If a line in the entries below includes the string "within", copy it out.

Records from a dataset
- - -

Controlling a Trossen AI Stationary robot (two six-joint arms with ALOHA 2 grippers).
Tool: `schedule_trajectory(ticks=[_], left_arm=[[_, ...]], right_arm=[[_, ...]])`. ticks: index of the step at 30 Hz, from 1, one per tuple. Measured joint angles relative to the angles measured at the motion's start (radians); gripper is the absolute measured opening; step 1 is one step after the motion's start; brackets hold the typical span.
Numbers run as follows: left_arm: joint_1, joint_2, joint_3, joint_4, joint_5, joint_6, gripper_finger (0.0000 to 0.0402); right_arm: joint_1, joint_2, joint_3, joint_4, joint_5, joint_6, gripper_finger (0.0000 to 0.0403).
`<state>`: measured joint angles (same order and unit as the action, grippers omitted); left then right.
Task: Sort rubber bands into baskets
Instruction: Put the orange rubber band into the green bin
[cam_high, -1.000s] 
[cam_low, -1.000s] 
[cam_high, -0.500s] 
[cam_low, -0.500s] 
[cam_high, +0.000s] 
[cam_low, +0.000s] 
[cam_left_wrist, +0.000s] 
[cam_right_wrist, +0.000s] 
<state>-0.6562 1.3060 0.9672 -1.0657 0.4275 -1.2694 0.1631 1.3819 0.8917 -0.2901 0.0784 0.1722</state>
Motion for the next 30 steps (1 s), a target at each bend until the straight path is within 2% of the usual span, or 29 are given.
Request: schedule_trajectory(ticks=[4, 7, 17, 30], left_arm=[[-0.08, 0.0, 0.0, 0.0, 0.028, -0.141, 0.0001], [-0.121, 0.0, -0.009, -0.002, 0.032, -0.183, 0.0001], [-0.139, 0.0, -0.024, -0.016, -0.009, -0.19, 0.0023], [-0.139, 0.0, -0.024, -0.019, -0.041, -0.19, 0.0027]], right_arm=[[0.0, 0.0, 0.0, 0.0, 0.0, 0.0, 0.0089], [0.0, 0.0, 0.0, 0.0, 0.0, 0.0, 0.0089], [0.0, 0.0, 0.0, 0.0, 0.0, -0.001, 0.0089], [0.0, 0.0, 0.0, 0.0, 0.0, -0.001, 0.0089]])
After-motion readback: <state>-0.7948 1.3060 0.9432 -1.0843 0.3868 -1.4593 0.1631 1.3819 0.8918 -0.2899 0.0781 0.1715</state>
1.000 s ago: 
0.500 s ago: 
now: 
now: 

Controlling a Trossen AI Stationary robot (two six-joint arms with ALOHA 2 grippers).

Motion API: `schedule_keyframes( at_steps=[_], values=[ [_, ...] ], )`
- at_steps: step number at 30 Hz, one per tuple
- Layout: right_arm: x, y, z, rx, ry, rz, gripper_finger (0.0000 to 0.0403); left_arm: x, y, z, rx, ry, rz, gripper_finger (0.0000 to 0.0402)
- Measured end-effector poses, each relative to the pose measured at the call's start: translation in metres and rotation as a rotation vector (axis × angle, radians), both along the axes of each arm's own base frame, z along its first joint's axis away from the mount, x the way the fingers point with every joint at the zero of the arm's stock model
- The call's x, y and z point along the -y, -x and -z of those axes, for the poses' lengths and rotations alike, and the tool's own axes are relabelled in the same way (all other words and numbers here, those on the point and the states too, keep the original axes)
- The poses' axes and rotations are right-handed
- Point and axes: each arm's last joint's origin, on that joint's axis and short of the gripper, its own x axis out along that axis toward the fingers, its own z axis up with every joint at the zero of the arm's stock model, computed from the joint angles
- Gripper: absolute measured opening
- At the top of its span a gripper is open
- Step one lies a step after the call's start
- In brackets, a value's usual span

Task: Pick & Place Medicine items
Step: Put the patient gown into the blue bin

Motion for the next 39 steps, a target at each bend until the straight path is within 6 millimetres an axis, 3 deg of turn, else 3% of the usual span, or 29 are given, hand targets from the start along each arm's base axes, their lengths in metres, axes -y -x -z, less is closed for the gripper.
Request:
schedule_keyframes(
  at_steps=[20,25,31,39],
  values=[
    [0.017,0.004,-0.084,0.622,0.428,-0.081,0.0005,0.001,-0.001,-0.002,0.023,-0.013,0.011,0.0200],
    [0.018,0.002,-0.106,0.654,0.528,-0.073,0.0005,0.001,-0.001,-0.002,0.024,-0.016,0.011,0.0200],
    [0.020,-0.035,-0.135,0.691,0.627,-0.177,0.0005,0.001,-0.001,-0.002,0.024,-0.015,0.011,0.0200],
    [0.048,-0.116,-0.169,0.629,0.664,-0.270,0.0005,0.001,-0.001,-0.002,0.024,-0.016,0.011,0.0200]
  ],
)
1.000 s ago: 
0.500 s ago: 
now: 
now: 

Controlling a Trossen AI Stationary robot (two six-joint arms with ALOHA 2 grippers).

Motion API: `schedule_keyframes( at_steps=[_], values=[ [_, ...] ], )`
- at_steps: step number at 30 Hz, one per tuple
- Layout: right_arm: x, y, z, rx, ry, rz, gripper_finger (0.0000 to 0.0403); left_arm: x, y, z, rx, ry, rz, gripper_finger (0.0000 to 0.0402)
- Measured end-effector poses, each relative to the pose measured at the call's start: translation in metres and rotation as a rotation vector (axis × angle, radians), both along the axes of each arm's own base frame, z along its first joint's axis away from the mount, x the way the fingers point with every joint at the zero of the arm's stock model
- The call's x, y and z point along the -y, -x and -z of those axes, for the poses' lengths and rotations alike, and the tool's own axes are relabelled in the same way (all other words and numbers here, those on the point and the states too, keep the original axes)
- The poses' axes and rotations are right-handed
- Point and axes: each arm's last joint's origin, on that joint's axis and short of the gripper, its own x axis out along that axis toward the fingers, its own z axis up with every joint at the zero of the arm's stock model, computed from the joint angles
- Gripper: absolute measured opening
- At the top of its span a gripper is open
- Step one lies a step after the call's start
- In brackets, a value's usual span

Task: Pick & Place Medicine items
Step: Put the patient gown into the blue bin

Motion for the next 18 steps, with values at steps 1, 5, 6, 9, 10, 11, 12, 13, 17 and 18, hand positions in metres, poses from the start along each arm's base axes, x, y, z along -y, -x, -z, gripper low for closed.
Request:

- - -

= Exercise solution =
Motion for the next 30 steps (1 s), a target at each bend until the straight path is within 2% of the usual span, or 29 are given.
Motion for the next 39 steps, a target at each bend until the straight path is within 6 millimetres an axis, 3 deg of turn, else 3% of the usual span, or 29 are given, hand targets from the start along each arm's base axes, their lengths in metres, axes -y -x -z, less is closed for the gripper.

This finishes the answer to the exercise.